- **Requirement**
Work through the listing below, copying each line that carries the word "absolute".

(Data to examine Opens)

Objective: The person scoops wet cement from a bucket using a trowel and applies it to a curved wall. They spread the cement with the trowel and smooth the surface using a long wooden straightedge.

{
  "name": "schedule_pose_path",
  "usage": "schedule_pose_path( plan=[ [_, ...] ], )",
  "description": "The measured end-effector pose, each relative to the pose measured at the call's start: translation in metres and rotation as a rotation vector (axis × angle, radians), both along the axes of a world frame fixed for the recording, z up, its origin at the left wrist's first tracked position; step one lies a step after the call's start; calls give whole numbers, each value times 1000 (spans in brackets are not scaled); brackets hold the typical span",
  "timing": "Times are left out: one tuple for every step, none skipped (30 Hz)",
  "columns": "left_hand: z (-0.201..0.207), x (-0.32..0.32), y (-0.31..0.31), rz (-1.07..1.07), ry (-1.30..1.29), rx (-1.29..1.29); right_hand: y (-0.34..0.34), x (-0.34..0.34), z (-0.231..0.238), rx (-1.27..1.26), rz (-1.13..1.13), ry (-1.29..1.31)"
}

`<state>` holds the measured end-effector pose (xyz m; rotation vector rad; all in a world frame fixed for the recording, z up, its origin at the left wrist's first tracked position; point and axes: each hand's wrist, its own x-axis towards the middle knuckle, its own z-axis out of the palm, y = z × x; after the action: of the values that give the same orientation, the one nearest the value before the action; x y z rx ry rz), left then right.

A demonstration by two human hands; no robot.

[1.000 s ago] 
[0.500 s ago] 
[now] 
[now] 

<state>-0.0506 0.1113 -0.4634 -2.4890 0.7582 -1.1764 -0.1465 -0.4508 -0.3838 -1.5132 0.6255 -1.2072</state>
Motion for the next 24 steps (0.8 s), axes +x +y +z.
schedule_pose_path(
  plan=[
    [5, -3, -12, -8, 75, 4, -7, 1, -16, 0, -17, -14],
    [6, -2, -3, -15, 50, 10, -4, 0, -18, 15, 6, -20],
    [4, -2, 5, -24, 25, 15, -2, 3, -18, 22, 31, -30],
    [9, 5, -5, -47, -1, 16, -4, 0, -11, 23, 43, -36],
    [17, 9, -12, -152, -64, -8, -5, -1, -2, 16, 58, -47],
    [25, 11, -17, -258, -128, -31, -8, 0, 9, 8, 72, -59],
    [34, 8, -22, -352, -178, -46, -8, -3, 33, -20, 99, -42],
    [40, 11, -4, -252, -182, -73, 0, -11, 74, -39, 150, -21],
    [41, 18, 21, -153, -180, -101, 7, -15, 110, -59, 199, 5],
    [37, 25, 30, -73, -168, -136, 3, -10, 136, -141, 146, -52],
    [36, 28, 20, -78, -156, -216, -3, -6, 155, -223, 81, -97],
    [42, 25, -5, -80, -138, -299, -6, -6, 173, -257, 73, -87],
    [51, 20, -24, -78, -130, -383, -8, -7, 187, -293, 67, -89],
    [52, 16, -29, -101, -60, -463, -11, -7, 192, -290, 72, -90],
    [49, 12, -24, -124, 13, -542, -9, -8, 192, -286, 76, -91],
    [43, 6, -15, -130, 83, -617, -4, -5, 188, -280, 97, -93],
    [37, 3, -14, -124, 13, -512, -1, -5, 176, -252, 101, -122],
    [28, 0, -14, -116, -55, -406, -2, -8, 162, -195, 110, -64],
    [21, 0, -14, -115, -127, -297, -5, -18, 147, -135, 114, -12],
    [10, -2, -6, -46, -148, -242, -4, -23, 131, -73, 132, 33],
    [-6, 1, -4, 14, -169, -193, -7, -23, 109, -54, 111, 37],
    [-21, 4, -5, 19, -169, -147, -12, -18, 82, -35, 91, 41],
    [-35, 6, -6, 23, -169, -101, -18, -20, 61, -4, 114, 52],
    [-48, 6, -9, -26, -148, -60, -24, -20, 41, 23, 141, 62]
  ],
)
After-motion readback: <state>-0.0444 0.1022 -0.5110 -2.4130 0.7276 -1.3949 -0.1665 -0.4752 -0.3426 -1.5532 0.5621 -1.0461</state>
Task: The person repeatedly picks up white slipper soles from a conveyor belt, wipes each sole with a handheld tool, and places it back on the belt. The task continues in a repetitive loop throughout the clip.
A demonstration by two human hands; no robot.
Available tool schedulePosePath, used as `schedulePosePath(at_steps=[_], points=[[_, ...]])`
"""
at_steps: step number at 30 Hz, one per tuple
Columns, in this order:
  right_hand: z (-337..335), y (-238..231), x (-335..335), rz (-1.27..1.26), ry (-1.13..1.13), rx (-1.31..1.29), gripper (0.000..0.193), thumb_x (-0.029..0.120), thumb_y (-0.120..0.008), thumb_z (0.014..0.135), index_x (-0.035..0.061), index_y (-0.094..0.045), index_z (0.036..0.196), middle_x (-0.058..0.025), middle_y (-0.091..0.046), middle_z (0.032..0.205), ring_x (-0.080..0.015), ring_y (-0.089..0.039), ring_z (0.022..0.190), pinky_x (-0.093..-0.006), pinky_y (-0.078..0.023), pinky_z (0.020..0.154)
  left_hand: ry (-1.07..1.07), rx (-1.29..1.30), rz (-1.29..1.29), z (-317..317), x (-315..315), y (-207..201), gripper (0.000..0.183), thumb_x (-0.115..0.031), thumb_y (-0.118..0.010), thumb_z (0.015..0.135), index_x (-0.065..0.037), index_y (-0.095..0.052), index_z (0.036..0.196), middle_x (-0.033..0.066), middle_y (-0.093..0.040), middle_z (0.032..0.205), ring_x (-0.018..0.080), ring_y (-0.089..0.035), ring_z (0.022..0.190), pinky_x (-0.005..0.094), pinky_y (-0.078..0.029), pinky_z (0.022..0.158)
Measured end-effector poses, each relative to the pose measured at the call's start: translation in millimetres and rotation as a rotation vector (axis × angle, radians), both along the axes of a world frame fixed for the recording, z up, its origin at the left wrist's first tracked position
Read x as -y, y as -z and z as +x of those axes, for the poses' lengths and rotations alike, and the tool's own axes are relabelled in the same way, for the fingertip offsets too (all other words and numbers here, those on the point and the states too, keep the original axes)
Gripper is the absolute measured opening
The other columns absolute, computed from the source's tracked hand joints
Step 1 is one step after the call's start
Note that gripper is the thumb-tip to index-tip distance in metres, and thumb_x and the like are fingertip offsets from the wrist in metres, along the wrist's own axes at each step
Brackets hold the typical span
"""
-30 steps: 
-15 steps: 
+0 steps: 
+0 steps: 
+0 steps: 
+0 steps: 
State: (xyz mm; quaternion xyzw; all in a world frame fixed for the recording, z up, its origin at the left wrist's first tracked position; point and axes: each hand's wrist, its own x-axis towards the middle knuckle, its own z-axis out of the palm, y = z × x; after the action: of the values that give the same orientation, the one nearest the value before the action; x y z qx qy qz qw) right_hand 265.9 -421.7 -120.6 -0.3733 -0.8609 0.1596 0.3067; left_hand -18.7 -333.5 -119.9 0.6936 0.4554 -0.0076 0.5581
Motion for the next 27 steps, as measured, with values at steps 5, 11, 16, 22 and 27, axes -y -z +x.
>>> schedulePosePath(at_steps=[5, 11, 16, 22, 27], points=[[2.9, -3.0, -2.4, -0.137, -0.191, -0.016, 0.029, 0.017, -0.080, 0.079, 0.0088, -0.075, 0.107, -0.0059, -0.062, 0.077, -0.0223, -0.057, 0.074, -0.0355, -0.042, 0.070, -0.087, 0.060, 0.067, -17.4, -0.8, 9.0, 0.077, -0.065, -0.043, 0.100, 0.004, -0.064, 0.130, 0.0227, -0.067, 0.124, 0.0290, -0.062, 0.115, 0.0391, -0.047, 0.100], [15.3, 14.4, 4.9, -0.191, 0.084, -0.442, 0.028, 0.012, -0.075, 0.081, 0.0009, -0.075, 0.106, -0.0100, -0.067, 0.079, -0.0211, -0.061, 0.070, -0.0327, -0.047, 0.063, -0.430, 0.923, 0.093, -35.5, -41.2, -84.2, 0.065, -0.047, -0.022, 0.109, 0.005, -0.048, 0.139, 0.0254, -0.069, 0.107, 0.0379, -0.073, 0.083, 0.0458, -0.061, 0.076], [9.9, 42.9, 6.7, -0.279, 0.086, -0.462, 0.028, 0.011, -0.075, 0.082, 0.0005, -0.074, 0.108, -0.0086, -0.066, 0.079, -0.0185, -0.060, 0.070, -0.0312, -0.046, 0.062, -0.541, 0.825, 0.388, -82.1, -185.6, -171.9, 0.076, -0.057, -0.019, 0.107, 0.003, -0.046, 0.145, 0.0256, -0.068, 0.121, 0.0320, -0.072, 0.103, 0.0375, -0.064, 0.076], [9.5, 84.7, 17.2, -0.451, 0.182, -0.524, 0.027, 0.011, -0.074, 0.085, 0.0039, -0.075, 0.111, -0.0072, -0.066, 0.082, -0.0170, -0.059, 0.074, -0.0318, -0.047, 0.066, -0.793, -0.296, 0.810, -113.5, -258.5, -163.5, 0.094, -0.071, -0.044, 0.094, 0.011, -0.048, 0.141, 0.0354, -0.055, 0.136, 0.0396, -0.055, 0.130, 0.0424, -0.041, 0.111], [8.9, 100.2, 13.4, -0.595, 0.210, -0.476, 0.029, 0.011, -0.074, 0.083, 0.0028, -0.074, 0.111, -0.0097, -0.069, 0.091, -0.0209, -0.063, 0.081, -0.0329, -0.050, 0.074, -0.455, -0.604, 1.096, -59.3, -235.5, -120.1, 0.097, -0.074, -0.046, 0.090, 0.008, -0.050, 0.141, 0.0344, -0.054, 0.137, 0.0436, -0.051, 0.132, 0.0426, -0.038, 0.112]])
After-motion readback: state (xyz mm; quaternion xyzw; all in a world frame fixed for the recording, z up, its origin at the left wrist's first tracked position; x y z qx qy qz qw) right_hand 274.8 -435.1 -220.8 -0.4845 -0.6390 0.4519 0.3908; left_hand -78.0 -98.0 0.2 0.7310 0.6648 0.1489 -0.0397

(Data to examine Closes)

- **Result below**
Gripper is the absolute measured opening
The other columns absolute, computed from the source's tracked hand joints

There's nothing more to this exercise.